_What the exercise asks_: Set out exactly, and with nothing added, the line containing "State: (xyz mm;" and every line after it through the final line of the data.

_Provided material_:
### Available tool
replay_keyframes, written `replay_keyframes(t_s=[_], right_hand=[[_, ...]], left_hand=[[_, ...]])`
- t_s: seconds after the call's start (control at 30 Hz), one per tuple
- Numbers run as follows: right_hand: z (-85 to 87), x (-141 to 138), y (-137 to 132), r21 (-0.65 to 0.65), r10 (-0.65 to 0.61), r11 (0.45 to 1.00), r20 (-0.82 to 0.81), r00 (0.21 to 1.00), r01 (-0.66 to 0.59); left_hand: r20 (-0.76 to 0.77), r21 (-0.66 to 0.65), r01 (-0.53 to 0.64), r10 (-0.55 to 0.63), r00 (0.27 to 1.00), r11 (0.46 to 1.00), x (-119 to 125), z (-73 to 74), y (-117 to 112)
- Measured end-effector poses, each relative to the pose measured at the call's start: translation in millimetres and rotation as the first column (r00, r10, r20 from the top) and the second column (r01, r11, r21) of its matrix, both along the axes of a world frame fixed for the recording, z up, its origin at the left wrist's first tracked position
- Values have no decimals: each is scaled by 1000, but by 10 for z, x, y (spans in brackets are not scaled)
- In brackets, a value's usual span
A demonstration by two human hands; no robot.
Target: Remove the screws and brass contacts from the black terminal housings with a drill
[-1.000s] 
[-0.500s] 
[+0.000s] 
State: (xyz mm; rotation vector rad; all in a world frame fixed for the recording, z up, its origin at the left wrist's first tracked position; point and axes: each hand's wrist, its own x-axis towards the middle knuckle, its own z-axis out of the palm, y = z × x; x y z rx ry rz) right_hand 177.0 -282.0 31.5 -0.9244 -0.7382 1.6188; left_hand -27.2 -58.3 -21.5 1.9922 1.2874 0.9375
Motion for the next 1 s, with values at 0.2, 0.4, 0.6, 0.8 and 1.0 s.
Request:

_Answer for this exercise_:
State: (xyz mm; rotation vector rad; all in a world frame fixed for the recording, z up, its origin at the left wrist's first tracked position; point and axes: each hand's wrist, its own x-axis towards the middle knuckle, its own z-axis out of the palm, y = z × x; x y z rx ry rz) right_hand 177.0 -282.0 31.5 -0.9244 -0.7382 1.6188; left_hand -27.2 -58.3 -21.5 1.9922 1.2874 0.9375
Motion for the next 1 s, with values at 0.2, 0.4, 0.6, 0.8 and 1.0 s.
Request:

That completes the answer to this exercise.